* _WORK REQUEST_: Leaving all pictures aside, copy exactly the lines from the start of the listing below through the line that contains "Return the outline of the <item>pink", and only those lines.

* _INFORMATION_:

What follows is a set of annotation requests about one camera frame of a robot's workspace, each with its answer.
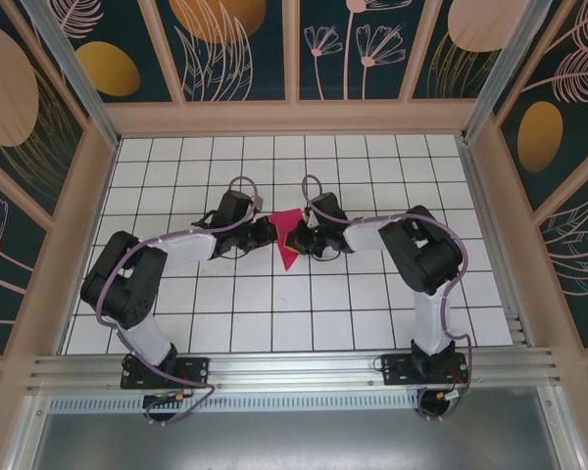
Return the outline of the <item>pink square paper sheet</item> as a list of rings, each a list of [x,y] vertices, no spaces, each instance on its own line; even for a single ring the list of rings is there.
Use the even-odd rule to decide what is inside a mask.
[[[277,247],[285,270],[289,270],[299,253],[285,246],[287,235],[294,230],[298,222],[304,219],[301,209],[274,212],[269,217],[277,231]]]

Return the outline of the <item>grey metal sheet tray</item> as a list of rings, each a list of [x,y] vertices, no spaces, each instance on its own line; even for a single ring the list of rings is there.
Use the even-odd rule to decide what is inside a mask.
[[[427,421],[397,404],[220,408],[169,427],[43,397],[25,412],[12,470],[588,470],[551,387],[481,389]]]

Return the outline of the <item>long aluminium mounting rail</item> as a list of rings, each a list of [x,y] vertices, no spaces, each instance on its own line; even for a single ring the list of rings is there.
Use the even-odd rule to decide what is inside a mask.
[[[220,392],[361,391],[383,388],[380,351],[216,353],[208,382]],[[121,354],[56,355],[34,360],[24,389],[32,395],[118,394]],[[546,348],[477,348],[477,388],[555,386],[561,382]]]

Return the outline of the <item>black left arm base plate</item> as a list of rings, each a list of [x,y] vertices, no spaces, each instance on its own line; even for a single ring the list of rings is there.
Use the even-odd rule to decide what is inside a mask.
[[[183,381],[206,384],[209,374],[209,360],[205,357],[168,359],[163,371]],[[182,387],[181,383],[169,380],[150,370],[132,354],[122,360],[120,387],[123,390],[158,390]]]

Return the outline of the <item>aluminium side rail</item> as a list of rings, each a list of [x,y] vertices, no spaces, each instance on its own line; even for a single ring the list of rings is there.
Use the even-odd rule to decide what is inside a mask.
[[[535,347],[533,331],[526,315],[525,305],[517,286],[503,233],[487,192],[485,180],[481,175],[471,147],[462,136],[456,136],[455,140],[513,342],[516,346]]]

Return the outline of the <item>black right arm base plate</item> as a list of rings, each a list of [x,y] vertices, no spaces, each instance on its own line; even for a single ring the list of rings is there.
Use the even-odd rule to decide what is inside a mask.
[[[379,369],[386,386],[452,385],[455,378],[465,383],[468,378],[466,357],[454,352],[443,359],[425,377],[414,365],[409,353],[387,353],[378,357],[375,367]]]

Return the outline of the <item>aluminium corner post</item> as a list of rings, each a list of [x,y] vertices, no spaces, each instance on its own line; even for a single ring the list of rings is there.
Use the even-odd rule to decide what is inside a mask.
[[[544,22],[553,0],[526,0],[514,24],[504,47],[476,101],[466,119],[461,131],[462,142],[469,146],[483,127],[491,114],[496,102],[511,80],[518,64],[529,48],[533,37]]]
[[[102,20],[101,0],[19,1],[106,143],[116,150],[119,135],[70,42],[84,39]]]

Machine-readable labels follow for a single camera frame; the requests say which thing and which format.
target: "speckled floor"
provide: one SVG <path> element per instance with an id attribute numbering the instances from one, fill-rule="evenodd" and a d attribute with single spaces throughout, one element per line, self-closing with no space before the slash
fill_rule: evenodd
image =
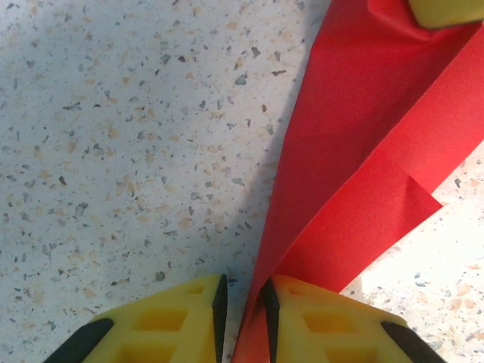
<path id="1" fill-rule="evenodd" d="M 0 362 L 221 272 L 230 356 L 327 1 L 82 3 L 0 9 Z M 484 361 L 484 144 L 436 196 L 449 205 L 345 293 Z"/>

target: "white speckled surface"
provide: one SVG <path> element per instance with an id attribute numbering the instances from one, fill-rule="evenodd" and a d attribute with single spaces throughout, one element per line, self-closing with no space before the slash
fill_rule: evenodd
<path id="1" fill-rule="evenodd" d="M 0 362 L 213 272 L 229 356 L 327 1 L 82 3 L 0 8 Z M 450 204 L 345 290 L 452 362 L 484 361 L 483 164 L 481 144 Z"/>

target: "folded paper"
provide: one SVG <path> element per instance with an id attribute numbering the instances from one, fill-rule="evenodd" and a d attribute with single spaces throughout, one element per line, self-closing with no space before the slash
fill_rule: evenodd
<path id="1" fill-rule="evenodd" d="M 232 361 L 266 363 L 273 274 L 339 292 L 440 208 L 484 138 L 484 29 L 419 27 L 405 0 L 333 0 L 284 146 Z"/>

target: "yellow object corner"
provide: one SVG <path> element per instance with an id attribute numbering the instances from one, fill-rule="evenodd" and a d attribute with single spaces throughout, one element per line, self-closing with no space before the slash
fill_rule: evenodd
<path id="1" fill-rule="evenodd" d="M 198 278 L 97 316 L 114 326 L 84 363 L 215 363 L 212 304 L 220 279 Z"/>
<path id="2" fill-rule="evenodd" d="M 381 327 L 399 316 L 315 285 L 276 275 L 277 363 L 411 363 Z"/>
<path id="3" fill-rule="evenodd" d="M 427 29 L 484 19 L 484 0 L 408 0 L 417 22 Z"/>

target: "black rubber edge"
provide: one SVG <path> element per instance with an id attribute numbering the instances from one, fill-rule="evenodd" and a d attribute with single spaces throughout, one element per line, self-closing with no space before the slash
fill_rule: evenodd
<path id="1" fill-rule="evenodd" d="M 104 318 L 80 327 L 44 363 L 82 363 L 113 326 Z"/>
<path id="2" fill-rule="evenodd" d="M 412 329 L 391 321 L 382 321 L 381 326 L 412 362 L 445 363 Z"/>
<path id="3" fill-rule="evenodd" d="M 212 302 L 216 362 L 222 363 L 224 354 L 225 323 L 227 321 L 227 275 L 222 275 Z"/>
<path id="4" fill-rule="evenodd" d="M 279 304 L 278 294 L 275 290 L 272 279 L 269 278 L 261 289 L 262 298 L 265 305 L 265 320 L 267 324 L 267 335 L 269 340 L 269 358 L 271 363 L 275 363 L 278 356 L 278 337 L 279 337 Z"/>

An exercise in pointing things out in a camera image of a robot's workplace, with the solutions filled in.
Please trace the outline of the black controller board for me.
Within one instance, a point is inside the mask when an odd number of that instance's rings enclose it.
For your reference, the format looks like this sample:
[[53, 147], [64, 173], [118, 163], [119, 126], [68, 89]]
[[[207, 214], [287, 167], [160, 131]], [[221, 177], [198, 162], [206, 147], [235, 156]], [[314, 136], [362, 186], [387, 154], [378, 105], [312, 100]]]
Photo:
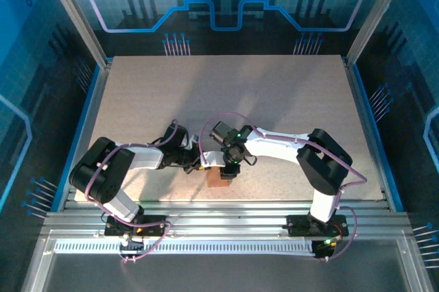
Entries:
[[335, 249], [342, 241], [343, 238], [340, 235], [312, 241], [312, 252], [315, 254], [316, 258], [330, 258], [335, 255]]
[[135, 258], [142, 254], [144, 249], [143, 242], [133, 241], [130, 236], [119, 239], [119, 255], [123, 259]]

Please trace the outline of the blue edge strip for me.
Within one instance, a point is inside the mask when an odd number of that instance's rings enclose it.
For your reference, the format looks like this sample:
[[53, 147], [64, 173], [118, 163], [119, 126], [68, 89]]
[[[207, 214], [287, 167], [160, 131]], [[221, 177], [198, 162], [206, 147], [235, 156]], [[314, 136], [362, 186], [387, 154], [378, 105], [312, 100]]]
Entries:
[[62, 171], [62, 175], [61, 175], [58, 187], [56, 189], [56, 194], [54, 196], [54, 200], [52, 201], [51, 210], [50, 210], [51, 212], [58, 212], [60, 210], [60, 206], [62, 203], [62, 196], [64, 195], [64, 188], [66, 187], [66, 185], [69, 184], [68, 183], [69, 172], [71, 170], [71, 165], [73, 164], [73, 161], [74, 161], [73, 158], [74, 158], [75, 152], [78, 150], [78, 145], [80, 143], [80, 137], [81, 137], [83, 129], [84, 129], [84, 124], [86, 121], [88, 109], [90, 108], [93, 93], [95, 91], [95, 86], [96, 86], [97, 80], [100, 77], [101, 72], [102, 72], [102, 68], [97, 66], [95, 68], [94, 73], [93, 73], [91, 84], [90, 84], [90, 86], [88, 88], [88, 92], [86, 94], [86, 99], [84, 101], [81, 115], [80, 115], [77, 127], [75, 129], [75, 134], [73, 136], [73, 140], [72, 140], [72, 143], [71, 143], [71, 146], [69, 149], [69, 153], [68, 153], [65, 165], [64, 165], [64, 169]]
[[363, 126], [366, 135], [366, 140], [370, 148], [372, 159], [379, 173], [380, 183], [385, 191], [385, 196], [389, 207], [394, 212], [403, 212], [404, 207], [399, 195], [399, 191], [394, 179], [394, 175], [390, 168], [385, 149], [379, 134], [377, 122], [373, 116], [372, 108], [370, 106], [368, 96], [361, 75], [354, 64], [351, 68], [353, 83], [357, 89], [359, 106], [361, 107]]

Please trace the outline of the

* _RESPONSE_:
What follows is a set of annotation requests about one camera frame of a robot's workspace, each with its answer.
Return the outline of the <item>pink square paper sheet</item> as a list of rings, each a list of [x,y] vertices, no spaces, each instance on its own line; even for a single ring the list of rings is there.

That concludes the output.